Scan the material below for lines with the word "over" and report how many there are, with nothing added.
** Opening Data segment block **
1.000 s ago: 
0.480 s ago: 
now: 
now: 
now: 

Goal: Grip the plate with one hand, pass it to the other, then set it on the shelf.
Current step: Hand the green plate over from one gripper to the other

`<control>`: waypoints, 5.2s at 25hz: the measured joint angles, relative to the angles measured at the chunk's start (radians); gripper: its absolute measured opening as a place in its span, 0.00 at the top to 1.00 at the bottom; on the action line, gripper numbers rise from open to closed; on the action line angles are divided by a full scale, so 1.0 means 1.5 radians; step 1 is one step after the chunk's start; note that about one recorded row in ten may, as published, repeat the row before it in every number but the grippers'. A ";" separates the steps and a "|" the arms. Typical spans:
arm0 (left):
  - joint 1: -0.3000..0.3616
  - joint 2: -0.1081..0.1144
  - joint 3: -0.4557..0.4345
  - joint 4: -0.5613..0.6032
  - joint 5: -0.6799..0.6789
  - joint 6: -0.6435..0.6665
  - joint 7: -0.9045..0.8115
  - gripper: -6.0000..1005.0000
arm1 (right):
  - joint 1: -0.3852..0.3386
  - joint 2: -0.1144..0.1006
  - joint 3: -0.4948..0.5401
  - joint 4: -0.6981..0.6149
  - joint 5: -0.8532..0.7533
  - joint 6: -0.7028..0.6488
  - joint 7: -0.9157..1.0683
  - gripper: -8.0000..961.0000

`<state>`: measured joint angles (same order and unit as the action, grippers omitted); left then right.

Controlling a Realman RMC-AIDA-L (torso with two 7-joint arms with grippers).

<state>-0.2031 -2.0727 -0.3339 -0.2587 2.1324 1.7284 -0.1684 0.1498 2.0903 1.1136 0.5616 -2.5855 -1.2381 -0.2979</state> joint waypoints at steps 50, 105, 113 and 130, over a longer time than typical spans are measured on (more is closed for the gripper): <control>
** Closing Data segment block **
**Response below**
2